Ora il puzzle delle giornate speciali si arricchisce di un nuovo tassello. Originale e molto dolce. Da quest’anno in avanti, infatti, anche il tiramisù avrà una sua giornata tutta sua da appuntarsi in agenda. La data prescelta è quella del 21 marzo, l’esordio della primavera viene associato al dolce italiano al cucchiaio più famoso del mondo.

A lanciare l’idea del #tiramisuday sono stati Clara e Gigi Padovani, giornalisti e critici gastronomici, autori del libro “Tiramisù - Storia, curiosità, interpretazioni del dolce italiano più amato” (Giunti), che sta conquistando i lettori in 23 lingue. A dar loro manforte nel progetto di una giornata dedicata al dolce che avrebbe visto la luce per la prima volta a Pieris (Gorizia) tra gli anni ‘30 e ‘40 del secolo scorso a opera dello chef del ristorante “Al Vetturino”, è sceso in campo anche Oscar Farinetti, il patron di Eataly che, annunciandolo nei giorni scorsi in una conferenza stampa a Trieste, ha messo a disposizione per l’evento del #tiramisuday i punti vendita della sua catena in tutto il mondo.

Il prossimo 21 marzo, dunque, in tutti gli store del colosso della distribuzione enogastronomica italiana, da Roma a Firenze a New York e a Dubai, i clienti potranno affondare il cucchiaino nella delizia a base di savoiardi imbevuti nel caffè e crema al mascarpone, ascoltando le storie che la riguardano. Ma si può già scommettere sul fatto che la Giornata mondiale del tiramisù non resterà confinata tra le pareti dei negozi Eataly.

D’altronde la passione per i food day è più che radicata ovunque, non solo in Italia. Negli USA il 24 gennaio è stato festeggiato il National Peanut Butter Day, la giornata dedicata al burro di noccioline di cui gli americani vanno pazzi. Sin dal 2007 il 5 febbraio – cioè oggi! – viene celebrato il Nutella World Day . Il primo giugno cade la Giornata Mondiale del Latte, indetta dalla Fao e dalle Nazioni Unite, mentre l’International Coffee Day (che vale sia per l’espresso all’italiana sia per i caffè acquosi dei tedeschi) è sul calendario il 29 settembre.

Nel 1995 il congresso dei produttori industriali di pasta ha stabilito la data del 25 ottobre per il World Pasta Day.
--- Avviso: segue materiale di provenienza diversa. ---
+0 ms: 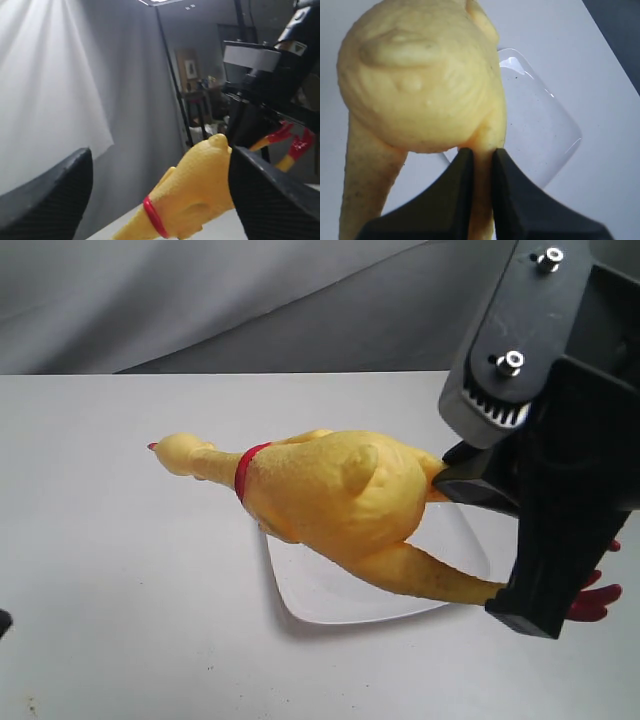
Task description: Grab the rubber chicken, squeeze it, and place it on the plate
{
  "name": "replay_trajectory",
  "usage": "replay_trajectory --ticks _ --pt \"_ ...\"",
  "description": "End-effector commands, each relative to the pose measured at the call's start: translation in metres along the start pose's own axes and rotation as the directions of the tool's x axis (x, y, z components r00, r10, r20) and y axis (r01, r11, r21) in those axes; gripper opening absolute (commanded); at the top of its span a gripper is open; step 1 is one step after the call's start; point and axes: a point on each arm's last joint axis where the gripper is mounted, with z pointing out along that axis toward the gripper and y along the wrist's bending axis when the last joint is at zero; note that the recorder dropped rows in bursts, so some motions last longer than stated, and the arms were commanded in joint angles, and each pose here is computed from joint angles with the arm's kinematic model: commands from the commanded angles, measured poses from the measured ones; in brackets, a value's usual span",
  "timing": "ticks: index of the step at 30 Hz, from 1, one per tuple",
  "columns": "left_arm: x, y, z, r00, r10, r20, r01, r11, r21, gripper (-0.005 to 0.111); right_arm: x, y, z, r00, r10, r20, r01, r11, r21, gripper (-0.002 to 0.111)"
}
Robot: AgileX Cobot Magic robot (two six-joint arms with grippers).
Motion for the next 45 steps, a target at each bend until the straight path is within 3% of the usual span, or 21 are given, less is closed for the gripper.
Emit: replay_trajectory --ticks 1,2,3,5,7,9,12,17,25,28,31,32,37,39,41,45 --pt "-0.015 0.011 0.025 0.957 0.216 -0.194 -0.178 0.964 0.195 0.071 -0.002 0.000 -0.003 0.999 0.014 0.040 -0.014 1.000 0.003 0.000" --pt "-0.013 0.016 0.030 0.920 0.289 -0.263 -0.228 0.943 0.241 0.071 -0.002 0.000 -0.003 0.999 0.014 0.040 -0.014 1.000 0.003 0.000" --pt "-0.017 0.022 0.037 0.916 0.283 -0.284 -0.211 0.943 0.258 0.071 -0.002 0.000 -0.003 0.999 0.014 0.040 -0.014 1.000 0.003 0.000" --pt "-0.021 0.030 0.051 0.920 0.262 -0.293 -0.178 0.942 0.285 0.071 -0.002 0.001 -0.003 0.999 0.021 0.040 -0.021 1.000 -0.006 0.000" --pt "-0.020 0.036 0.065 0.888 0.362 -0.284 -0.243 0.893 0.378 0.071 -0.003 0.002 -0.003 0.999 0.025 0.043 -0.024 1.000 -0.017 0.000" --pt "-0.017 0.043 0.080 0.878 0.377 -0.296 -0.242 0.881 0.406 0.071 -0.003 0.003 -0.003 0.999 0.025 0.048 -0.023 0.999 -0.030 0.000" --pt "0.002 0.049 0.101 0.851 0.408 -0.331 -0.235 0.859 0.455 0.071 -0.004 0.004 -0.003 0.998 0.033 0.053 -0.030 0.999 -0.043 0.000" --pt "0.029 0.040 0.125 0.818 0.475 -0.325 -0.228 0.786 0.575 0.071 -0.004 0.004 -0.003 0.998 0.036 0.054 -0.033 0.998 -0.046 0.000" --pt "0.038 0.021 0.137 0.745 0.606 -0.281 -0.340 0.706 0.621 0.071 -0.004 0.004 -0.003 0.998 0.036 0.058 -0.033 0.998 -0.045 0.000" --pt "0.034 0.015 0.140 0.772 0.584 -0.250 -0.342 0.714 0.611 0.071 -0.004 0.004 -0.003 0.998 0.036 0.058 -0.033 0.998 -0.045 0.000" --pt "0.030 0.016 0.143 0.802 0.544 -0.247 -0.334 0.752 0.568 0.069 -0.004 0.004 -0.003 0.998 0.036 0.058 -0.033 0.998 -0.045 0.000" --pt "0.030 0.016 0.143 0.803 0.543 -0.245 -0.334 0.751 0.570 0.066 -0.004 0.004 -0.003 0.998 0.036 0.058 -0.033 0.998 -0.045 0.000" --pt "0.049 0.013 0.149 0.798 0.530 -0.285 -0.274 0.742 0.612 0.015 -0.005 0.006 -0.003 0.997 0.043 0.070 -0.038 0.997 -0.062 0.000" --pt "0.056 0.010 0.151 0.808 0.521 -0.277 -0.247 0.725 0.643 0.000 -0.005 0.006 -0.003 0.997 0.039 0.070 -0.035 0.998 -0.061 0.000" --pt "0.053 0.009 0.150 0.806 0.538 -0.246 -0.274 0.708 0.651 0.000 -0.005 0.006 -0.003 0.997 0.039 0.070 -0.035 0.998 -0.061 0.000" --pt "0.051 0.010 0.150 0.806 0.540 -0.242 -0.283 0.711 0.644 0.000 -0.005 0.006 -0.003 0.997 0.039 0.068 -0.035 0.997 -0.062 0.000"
In quel giorno spaghetti e maccheroni fanno la parte del leone in ogni punto del nostro pianeta.

Chi non consuma nessun ingrediente di origine animale deve segnarsi in agenda il primo novembre: è la Giornata mondiale dei vegani. Il 13 maggio è la giornata internazionale dell’hummus, l’antipasto orientale a base di ceci e di pasta di sesamo. Il secondo giovedì di ottobre quella del pollo arrosto, mentre il giorno successivo è la Giornata mondiale delle uova. Può sembrare bizzarro, ma esiste anche una Giornata delle zuppe fatte in casa: è il 4 febbraio di ogni anno, data che diventa l’occasione ideale per portare in tavola una ribollita pr. eparata con tutti i crismi.

Ancora: il 24 ottobre si festeggia la trippa (e quindi anche il lampredotto), l’11 dicembre è la giornata internazionale del tè, il 5 gennaio della panna montata.
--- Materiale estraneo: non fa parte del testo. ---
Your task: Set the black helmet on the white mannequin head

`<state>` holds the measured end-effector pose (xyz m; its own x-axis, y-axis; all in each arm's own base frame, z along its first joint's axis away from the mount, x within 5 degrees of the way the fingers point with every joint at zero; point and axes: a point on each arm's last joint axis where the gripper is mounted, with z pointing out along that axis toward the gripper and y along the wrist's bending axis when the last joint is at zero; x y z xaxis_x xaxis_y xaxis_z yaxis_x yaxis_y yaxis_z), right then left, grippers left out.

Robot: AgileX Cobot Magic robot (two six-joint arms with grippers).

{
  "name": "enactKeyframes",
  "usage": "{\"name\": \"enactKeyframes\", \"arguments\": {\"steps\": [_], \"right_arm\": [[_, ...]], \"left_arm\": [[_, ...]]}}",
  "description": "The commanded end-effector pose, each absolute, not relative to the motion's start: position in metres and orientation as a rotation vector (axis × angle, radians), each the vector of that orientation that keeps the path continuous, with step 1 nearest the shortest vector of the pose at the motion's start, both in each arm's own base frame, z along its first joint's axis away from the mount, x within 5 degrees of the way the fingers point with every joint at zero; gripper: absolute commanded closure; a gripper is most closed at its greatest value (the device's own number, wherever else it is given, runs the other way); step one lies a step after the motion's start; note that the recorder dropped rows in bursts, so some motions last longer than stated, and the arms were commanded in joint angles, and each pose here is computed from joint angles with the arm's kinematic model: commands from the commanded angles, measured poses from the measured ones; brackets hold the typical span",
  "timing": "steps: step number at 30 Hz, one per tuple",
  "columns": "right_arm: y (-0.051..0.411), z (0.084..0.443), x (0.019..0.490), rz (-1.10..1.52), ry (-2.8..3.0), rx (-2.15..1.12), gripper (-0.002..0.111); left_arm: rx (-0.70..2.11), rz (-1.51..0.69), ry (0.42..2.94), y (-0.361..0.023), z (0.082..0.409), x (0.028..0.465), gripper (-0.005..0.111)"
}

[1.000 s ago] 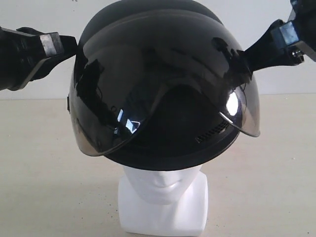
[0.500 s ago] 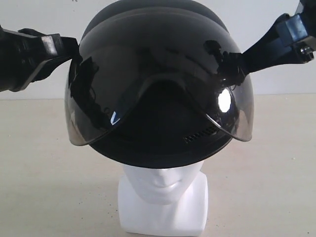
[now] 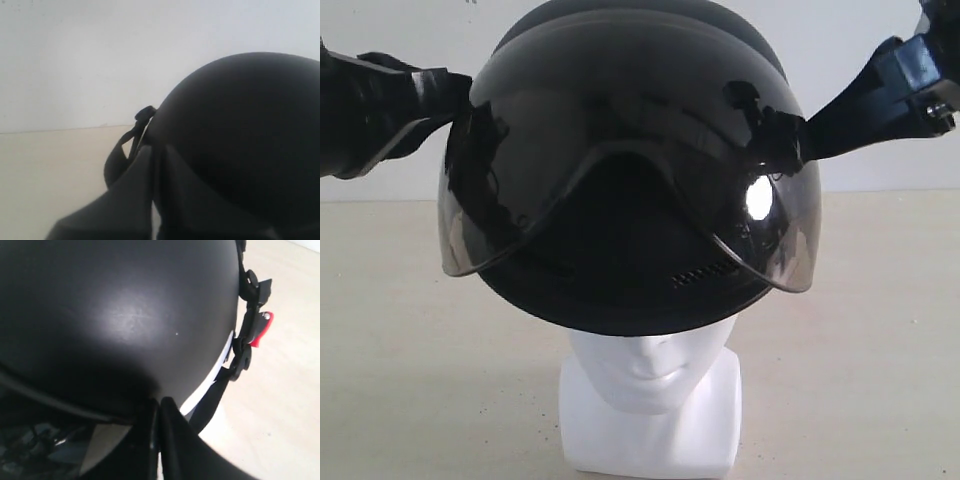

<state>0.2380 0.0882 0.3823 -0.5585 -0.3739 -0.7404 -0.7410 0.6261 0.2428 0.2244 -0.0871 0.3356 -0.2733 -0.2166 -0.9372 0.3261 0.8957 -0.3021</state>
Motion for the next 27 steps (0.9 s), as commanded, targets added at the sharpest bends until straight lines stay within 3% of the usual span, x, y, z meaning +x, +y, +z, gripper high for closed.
{"name": "enactKeyframes", "arguments": {"steps": [1,15,27], "right_arm": [[0.086,0.392,0.24,0.654,2.189,-0.823,0.109],[0.083,0.442,0.235,0.568,2.071,-0.85,0.109],[0.087,0.502,0.213,0.601,1.9,-0.875,0.109]], "left_arm": [[0.127,-0.468,1.728,-0.082,0.349,0.212,0.102],[0.234,-0.241,1.591,-0.067,0.395,0.193,0.102],[0.335,-0.032,1.438,-0.084,0.47,0.253,0.102]]}}
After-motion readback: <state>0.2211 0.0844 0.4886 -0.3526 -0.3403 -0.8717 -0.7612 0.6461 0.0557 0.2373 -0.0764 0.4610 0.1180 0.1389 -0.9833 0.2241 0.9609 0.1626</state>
Se i vostri orizzonti gastronomici spaziano oltre la nostra regione, non potrete mancare la Giornata della paella spagnola (27 marzo), quella del sushi (18 giugno), quella dell’irish coffe (25 gennaio) e quella della Bouillabaisse, la zuppa di pesce alla provenzale, che forse per estensione potrebbe diventare anche la Giornata del cacciucco, il 14 dicembre.
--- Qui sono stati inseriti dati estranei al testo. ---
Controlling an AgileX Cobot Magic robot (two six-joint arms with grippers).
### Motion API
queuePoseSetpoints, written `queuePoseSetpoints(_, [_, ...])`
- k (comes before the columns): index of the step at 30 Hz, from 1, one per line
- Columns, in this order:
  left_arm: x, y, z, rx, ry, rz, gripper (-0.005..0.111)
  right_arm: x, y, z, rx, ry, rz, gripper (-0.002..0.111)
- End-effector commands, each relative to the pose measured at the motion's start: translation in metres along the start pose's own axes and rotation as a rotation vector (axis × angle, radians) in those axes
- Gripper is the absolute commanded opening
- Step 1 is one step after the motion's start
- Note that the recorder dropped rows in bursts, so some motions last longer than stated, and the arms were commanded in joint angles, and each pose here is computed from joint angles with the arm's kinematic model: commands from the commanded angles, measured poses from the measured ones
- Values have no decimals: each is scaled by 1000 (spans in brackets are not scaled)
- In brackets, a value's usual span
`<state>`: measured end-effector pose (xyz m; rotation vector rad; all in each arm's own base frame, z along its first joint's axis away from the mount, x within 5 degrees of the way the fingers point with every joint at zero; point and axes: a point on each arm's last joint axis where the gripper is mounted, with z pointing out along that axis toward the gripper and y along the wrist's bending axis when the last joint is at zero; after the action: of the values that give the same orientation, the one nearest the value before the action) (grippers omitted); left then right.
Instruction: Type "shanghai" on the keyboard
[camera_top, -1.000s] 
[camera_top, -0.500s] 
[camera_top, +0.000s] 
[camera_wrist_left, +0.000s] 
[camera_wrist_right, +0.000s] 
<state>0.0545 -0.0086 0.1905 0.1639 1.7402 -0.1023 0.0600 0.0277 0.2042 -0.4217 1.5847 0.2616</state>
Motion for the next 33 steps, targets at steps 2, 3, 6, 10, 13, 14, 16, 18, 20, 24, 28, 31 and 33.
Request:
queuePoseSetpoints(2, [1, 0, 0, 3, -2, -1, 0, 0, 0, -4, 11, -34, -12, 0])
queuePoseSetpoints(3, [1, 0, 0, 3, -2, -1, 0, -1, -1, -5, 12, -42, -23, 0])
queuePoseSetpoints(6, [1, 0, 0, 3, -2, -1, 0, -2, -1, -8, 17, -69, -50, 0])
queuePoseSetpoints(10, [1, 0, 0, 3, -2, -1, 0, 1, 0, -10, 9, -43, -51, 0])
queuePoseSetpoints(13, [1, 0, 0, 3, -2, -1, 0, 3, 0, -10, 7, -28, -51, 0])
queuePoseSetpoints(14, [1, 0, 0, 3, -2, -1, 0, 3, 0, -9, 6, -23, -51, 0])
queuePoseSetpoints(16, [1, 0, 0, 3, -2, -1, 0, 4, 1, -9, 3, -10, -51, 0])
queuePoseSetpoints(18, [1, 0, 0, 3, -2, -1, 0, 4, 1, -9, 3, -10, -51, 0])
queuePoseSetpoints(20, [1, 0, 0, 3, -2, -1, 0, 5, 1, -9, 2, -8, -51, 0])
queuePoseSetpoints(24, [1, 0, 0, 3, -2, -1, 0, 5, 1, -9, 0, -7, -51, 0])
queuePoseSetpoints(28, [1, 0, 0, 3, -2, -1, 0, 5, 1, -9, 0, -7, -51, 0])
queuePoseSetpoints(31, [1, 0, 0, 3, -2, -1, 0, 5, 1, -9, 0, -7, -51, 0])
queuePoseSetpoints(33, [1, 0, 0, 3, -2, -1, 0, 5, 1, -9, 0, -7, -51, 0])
Attenzione: due giorni dopo, il 16 dicembre, c’è una specie di “tana libera tutti” per i palati golosi. È la Giornata in cui si festeggia qualsiasi cosa sia ricoperto di

di cioccolato. Riflettori puntati, quindi, tanto sulla la torta Sacher quanto sui gelati su stecco con croccante rivestimento a base di cioccolato al latte, amaro o bianco. Ma non sono da meno i biscotti con cui impiastricciarsi le dita, i bignè e i profiteroles.